A motocicleta ganhou espaço nas ruas do Brasil e passou a desempenhar papel importante nos deslocamentos para trabalho, estudo, compras e entregas. A frota nacional chegou a 38,4 milhões de unidades em junho de 2026, alta de 46,8% em dez anos, segundo a Abraciclo (Associação Brasileira dos Fabricantes de Motocicletas, Ciclomotores, Motonetas, Bicicletas e Similares).
Por um lado, amplia a facilidade de transporte. Por outro, aumenta a imprudência no trânsito e o número de acidentes. Afinal, muitos motociclistas não respeitam regras de trânsito sob o pretexto da "pressa". Seja como for, o número de habilitados na categoria A também cresceu no período, de 30,7 milhões para 42,7 milhões.

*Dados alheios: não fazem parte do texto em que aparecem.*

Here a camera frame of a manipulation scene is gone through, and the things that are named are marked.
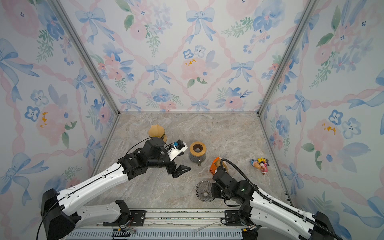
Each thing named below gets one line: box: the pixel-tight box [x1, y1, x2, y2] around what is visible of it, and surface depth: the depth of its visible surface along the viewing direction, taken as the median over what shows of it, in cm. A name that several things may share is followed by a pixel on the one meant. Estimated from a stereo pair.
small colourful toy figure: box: [250, 157, 270, 175], surface depth 92 cm
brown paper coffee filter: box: [148, 124, 165, 138], surface depth 90 cm

E o mercado, evidentemente, acompanha esse avanço. Afinal, de acordo com a Fenabrave (Federação Nacional da Distribuição de Veículos Auotomotores), são mais de 1,5 milhão de motocicletas emplacadas no acumulado de 2026, alta de 12,1% sobre o mesmo período de 2025. Em números exatos, 1.578.909 emplacamentos contra 1.407.944 unidades, respectivamente.
Mais modelos em vista
Com a ampliação do mercado, a variedade de modelos também aumenta. A Avelloz, por exemplo, que já conta com os modelos AZ125 Alfa (R$ 13.500) e AZ160 X-Treme (R$ 19.951), vai apostar em uma novidade que tem chegada prevista para as próximas semanas. Informações apontam para o lançamento da AZ170 Bravo, a primeira representante da fabricante no segmento street e rival das consagradas Honda CG 160 e Yamaha Factor 150, por exemplo.
Qual escolher?
Com a diversidade de perfis de utilização, entender as características de cada motocicleta se torna importante para fazer uma escolha compatível com a rotina. Para o diretor de engenharia da Avelloz, Guilherme Limeira, fatores como cilindrada, tipo de trajeto e finalidade de uso devem ser considerados na escolha. "Não existe um único conjunto de características adequado para todos os motociclistas", conclui.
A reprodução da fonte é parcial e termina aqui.